Addressing Quality of Patient Care by Measuring Care Variation and Predicting Thirty-Day Readmissions

Author:
Vedomske, Michael, Systems Engineering - School of Engineering and Applied Science, University of Virginia
Advisor:
Brown, Donald, Department of Systems and Information Engineering, University of Virginia
Abstract:

Despite industrialized nations' increases in medical investment, care organizations have been unable to consistently deliver quality healthcare to all patients. Healthcare decision makers must find ways to improve delivery during a patient's stay at a hospital while also assuring they are discharged at the proper time. Oftentimes, decision makers rely on care variation studies to understand trends in the consistency of patient care across many patient cohorts. Decision makers also measure the quality of transition from discharge to home through unplanned thirty-day readmissions.

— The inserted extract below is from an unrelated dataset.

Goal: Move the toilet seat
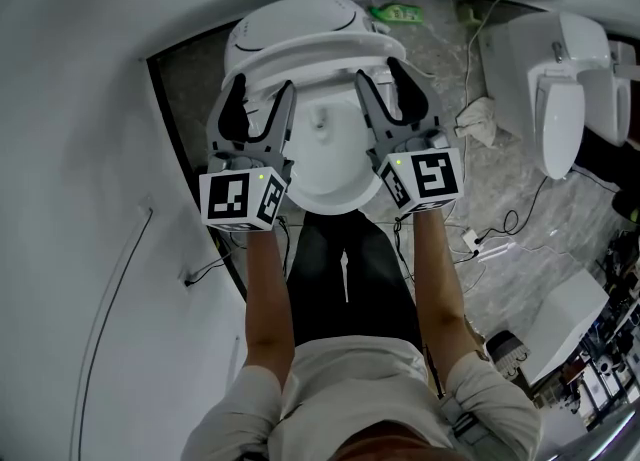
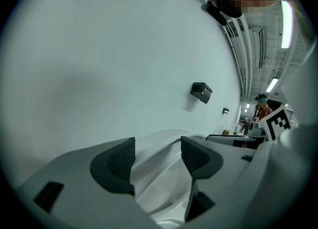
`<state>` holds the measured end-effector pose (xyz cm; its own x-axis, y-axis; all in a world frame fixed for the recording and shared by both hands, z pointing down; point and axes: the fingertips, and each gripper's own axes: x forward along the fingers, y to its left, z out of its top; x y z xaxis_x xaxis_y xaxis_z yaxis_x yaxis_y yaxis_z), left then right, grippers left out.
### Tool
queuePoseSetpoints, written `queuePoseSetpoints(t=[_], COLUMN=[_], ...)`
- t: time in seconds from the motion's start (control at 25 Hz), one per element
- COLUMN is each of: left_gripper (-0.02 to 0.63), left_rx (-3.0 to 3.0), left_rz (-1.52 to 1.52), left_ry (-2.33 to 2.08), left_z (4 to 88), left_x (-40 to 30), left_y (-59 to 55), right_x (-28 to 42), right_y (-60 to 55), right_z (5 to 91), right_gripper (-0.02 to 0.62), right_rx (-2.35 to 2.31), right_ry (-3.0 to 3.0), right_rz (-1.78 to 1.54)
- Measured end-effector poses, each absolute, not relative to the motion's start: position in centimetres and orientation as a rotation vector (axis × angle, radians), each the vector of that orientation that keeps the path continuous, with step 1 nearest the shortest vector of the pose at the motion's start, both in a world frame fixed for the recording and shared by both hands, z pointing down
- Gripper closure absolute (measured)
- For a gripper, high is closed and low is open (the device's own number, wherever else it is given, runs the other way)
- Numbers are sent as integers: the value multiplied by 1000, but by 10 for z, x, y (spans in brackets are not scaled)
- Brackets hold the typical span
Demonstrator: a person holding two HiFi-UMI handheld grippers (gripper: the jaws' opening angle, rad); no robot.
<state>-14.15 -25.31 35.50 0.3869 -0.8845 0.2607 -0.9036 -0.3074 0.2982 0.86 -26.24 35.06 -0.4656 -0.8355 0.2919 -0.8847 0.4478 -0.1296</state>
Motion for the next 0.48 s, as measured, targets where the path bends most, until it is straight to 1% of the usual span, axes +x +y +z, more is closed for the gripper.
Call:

Unplanned thirty-day readmissions has become the legislated metric for quality of care in the United States. This dissertation provides metrics to measure and assess care organizations' variation in care both between and within patient cohorts. This dissertation also provides predictive models and modeling recommendations across a broad set of data, variable, and model choices to improve unplanned thirty-day readmission prediction. These two combined provide a set of care quality tools for addressing consistency in care during a visit and data driven decision tools for deciding when that visit should end.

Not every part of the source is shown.